May 032015

That I can recall, I had never deliberately watched any top-level soccer before last year’s World Cup. Like many people, I got interested in following the American team, and made an effort to catch their games.

They were exciting. We had a good time as a family watching them. Unfortunately, however, with this sustained exposure I became acutely aware of a fundamental problem with the game. It is severe enough—broken enough—to prevent me from ever having any real affection for it.

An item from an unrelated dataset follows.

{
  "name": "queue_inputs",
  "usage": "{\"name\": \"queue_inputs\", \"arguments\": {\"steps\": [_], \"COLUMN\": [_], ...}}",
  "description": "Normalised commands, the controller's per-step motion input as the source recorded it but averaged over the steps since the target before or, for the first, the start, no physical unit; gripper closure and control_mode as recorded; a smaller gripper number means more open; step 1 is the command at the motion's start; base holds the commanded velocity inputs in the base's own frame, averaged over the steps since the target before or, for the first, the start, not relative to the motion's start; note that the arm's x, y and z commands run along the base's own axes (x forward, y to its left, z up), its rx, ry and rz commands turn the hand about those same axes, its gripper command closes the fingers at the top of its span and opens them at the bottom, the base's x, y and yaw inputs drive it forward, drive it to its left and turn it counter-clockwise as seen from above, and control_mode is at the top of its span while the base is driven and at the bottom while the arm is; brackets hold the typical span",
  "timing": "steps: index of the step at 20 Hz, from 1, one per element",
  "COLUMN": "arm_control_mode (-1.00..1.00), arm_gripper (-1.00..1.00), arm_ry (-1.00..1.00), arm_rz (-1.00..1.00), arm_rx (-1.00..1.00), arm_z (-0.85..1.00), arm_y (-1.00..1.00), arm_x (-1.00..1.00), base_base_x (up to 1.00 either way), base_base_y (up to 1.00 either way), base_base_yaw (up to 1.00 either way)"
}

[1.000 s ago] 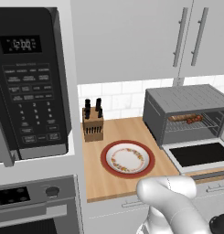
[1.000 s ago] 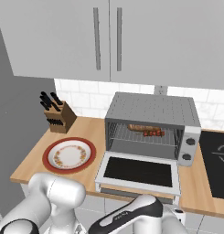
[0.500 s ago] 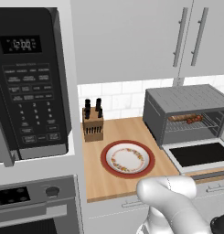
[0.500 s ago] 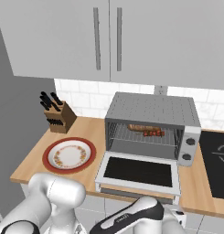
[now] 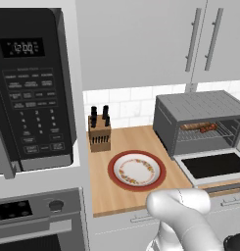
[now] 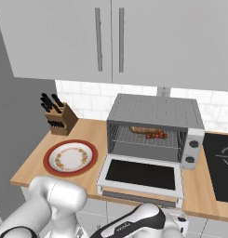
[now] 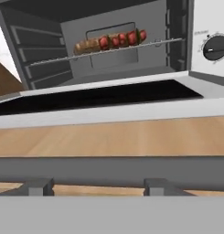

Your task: Pick up the kebab skewer and baguette bread, and place them inside the toaster oven. Close the toaster oven door and start by setting the timer.

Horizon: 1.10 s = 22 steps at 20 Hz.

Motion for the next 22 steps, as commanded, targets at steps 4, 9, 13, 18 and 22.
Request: {"name": "queue_inputs", "arguments": {"steps": [4, 9, 13, 18, 22], "arm_control_mode": [-1.00, -1.00, -1.00, -1.00, -1.00], "arm_gripper": [-1.00, -1.00, -1.00, -1.00, -1.00], "arm_ry": [-0.07, -0.05, -0.05, -0.04, -0.03], "arm_rz": [-0.04, -0.03, -0.04, -0.03, -0.03], "arm_rx": [0.00, 0.00, 0.00, 0.00, 0.00], "arm_z": [0.32, 0.42, 0.51, 0.48, 0.44], "arm_y": [0.07, 0.10, 0.05, 0.06, 0.05], "arm_x": [0.33, 0.36, 0.43, 0.51, 0.58], "base_base_x": [0.00, 0.00, 0.00, 0.00, 0.00], "base_base_y": [0.00, 0.00, 0.00, 0.00, 0.00], "base_base_yaw": [0.00, 0.00, 0.00, 0.00, 0.00]}}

Most sporting events are timed. In a competitive contest, the clock is nearly always a major factor. If you have the lead, it behooves you to find a reasonably safe way to burn time. If you don’t, you take ever-greater risks as time dwindles, enhancing both opportunities for heroism and potential for blunders. The clock can be your deliverance. Or, it can crush you mercilessly.

Some sporting events are not timed. Two examples are baseball and most auto racing. There is no clock, but in each case there remains a significant mechanism of finality. In auto racing, you have a set number of laps to get the job done. In baseball, you know entering the bottom of any inning ninth or later that you can win or lose the game then. Even with no clock, you still run out of time, do you not?

blurrytimeSoccer is timed. But it is not precisely timed. The clock runs continuously with few exceptions. Then, when time expires in a half, the referee adds “stoppage time.” This time ostensibly corresponds to the number of minutes lost to stoppage during the half—injuries, penalties, and so forth.

In truth, in my observation, the time added may not even be accurate to the nearest minute. Moreover, the referee is allowed to extend gameplay if, in his estimation, the circumstances on the field call for it. Game length, therefore, is ultimately somewhat arbitrary. There is a clock. But you may or may not be able to save yourself with it, and neither can you reliably impale your opponent on it.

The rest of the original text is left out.